Asıl ve birleşen dosyada taraflarca bildirilen tüm deliller toplanmış, özel ve teknik bilgi gerektirmesi nedeniyle bilirkişi raporları alınmıştır.
Mahkememize sunulan 31/03/2021 tarihli bilirkişi raporunda özetle ; Davacı tarafa ait … numaralı tasarım tescili ile…D.iş dosyası kapsamında hazırlanan bilirkişi raporunda görselleri yer alan davalı tarafa ait ürünler arasında bilgilenmiş kullanıcı üzerinde yarattığı genel izlenimde belirgin farklılıklar bulunmadığı, bu sebep ile benzer olarak algılandıkları, görüş ve kanaati bildirilmiştir.
Mahkememize sunulan 27/08/2021 tarihli bilirkişi raporunda özetle ; 153 adet ürün üzerinden 258.479,33 TL tazminat talep edilebileceği, 60 adet ürün üzerinden 101.36444 TL tazminat talep edilebileceği, görüş ve kanaati bildirilmiştir.
Mahkememize sunulan 22/11/2022 tarihli bilirkişi raporunda özetle ; Dosya konusu tasarım görselinin, “Instagram” adlı Sosyal Ağ Sağlayıcı nezdindeki hesaplardan, İçerik Sağlayıcının esas dosya davacısı olduğu değerlendirilen “…” …çerik Sağlayıcı hesapta 20/04/2017 tarihinde ilk kez yayınlandığı; İçerik Sağlayıcının dava dışı üçüncü taraf olduğu değerlendirilen “(…” rumuzlu hesapta tespit olunabilen ilk yayın tarihinin 23/08/2017 olduğu; Dosya konusu tasarımın, esas dosya davacısına atıflı Sosyal Ağ Sağlayıcı nezdindeki hesapta, dosyada işaret edilip dava dışı üçüncü tarafa ait olduğu değerlendirilen hesaptan yaklaşık 4 (dört) ay önce yayınlanmış olduğunun anlaşıldığı; Esas doşya yönüyle; Davalı (…Tic.
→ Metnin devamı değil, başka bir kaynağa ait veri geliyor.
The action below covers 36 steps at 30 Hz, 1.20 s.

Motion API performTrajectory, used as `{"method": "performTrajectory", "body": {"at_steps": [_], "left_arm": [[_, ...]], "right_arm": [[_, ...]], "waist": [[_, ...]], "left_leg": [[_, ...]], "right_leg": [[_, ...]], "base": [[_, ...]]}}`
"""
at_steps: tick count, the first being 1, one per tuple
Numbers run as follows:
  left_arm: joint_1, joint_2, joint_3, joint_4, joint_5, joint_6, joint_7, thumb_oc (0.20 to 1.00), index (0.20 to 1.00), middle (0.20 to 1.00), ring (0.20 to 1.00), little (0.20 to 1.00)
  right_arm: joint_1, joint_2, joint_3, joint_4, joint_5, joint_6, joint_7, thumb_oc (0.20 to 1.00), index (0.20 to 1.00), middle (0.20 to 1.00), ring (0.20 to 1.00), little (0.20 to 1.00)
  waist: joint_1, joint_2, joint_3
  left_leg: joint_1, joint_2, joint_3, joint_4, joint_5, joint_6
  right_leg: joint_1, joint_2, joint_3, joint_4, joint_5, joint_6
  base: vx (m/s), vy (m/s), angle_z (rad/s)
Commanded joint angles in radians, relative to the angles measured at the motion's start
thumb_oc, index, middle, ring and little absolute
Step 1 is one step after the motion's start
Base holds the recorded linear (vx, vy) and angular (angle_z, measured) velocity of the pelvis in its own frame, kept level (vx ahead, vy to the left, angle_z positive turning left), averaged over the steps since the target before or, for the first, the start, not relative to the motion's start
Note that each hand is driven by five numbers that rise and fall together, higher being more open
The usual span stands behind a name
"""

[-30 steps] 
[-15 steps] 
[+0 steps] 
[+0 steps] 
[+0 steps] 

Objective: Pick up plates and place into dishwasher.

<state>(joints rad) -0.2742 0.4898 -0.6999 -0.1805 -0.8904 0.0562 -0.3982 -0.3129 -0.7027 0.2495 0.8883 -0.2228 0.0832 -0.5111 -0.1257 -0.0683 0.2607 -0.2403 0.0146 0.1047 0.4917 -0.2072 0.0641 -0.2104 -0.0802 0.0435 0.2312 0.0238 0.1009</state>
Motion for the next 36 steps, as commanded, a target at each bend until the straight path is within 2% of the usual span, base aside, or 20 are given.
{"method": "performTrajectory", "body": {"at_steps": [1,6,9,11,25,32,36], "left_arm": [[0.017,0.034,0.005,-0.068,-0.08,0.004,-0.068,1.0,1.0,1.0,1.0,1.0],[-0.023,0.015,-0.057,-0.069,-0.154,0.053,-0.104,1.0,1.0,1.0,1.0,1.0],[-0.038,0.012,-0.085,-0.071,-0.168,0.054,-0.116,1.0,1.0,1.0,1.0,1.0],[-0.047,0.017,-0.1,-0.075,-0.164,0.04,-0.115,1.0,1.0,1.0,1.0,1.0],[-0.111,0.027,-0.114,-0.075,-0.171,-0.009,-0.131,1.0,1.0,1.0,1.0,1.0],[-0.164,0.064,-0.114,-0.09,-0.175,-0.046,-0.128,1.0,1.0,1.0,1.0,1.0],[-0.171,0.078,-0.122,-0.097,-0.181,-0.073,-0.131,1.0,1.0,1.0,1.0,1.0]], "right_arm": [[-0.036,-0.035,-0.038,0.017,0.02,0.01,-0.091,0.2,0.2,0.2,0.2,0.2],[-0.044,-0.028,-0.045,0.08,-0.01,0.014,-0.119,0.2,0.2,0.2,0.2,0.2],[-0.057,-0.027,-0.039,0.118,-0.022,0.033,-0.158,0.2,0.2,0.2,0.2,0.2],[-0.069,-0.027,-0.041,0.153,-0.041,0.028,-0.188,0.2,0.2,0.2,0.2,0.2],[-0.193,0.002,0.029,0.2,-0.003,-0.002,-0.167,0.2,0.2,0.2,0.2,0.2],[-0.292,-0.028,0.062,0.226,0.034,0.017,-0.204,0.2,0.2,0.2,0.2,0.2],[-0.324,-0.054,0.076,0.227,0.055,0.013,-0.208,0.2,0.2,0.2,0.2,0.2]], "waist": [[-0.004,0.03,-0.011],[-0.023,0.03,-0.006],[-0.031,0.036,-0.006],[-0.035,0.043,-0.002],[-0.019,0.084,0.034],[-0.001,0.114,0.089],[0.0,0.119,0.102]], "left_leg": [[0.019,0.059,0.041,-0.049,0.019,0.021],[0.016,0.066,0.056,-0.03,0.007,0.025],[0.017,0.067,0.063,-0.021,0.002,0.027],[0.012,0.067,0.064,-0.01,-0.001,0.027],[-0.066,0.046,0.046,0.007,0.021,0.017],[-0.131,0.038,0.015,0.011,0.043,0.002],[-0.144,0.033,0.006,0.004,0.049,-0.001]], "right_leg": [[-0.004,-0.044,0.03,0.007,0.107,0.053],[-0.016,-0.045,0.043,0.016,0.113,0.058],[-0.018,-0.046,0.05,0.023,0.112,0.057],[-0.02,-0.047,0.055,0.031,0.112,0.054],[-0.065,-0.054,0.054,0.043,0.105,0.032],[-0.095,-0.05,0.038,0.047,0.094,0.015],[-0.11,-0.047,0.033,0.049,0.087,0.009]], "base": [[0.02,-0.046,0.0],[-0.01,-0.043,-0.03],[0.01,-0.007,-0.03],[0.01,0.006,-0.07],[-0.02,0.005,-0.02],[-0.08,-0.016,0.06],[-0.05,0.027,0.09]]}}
Ltd. Şti. ve Davacı (… Tic. Ltd. Şti.) tasarımlarının karşılaştırılmasında; tasarımın bilgilenmiş kullanıcı üzerinde yarattığı genel izlenimde; ayırt edicilikten ziyade tasarım bütünlüğü açısından benzerlik bulunduğu ve bilinçli müşteri tercihinde BİREBİR AYNI TASARIM algısı (iltibas) oluşturacağı kanaatine varıldığı, Birleşen dosya yönüyle; davalının … tescil numaralı tasarımı ile dava dışı … Firması (…)’ın tasarımları arasında tasarımın bilgilenmiş kullanıcı üzerinde yarattığı genel izlenimde; ayırt edicilikten ziyade tasarım bütünlüğü açısından benzerlik bulunduğu ve bilinçli müşteri tercihinde BİREBİR AYNI TASARIM algısı (iltibas) oluşturacağı kanaatine varıldığı, ancak davalı tarafın (… Tic. Ltd. Şti.) hükümsüzlüğü talep edilen tasarımının dava dışı … Firması (…) tasarımlarından yaklaşık 4 (dört) ay önce kamuya sunulması ile SMK açısından ve bu sebeple … Birleşen dosyada hükümsüzlüğü talep edilen birleşen dosya davalısı … Tic. Ltd. Şti’ne ait … numaralı tasarım tescili 10/01/2018 başvuru tarihli olsa da,… rumuzlu Instagram sosyal ağındaki hesapta dava konusu edilen tasarım çanta görsellerinin 20/04/2017 tarihinde paylaşıldığı ve açıklanan nedenle SMK 57/2 uyarınca tasarımın başvuru tarihinden önceki 12 (on iki) ay içinde sunulduğu anlaşıldığından,…numaralı tasarım tescilinin @… rumuzlu Instagram Sosyal ağındaki hesapta 20/04/2017 tarihinde paylaşılmasının tasarımın yenilik ve ayırt ediciliğini etkilemediği, görüş ve kanaati bildirilmiştir.
KANAAT VE GEREKÇE
Dava konusu uyuşmazlık, asıl davada tasarım hakkına tecavüzden kaynaklanan maddi, manevi ve itibar tazminatı istemi birleşen davada ise, davalı/ asıl dosya davacısı adına TPMK nezdinde …numara ile tescilli tasarımın hükümsüzlüğü ve sicilden terkini istemine ilişkindir.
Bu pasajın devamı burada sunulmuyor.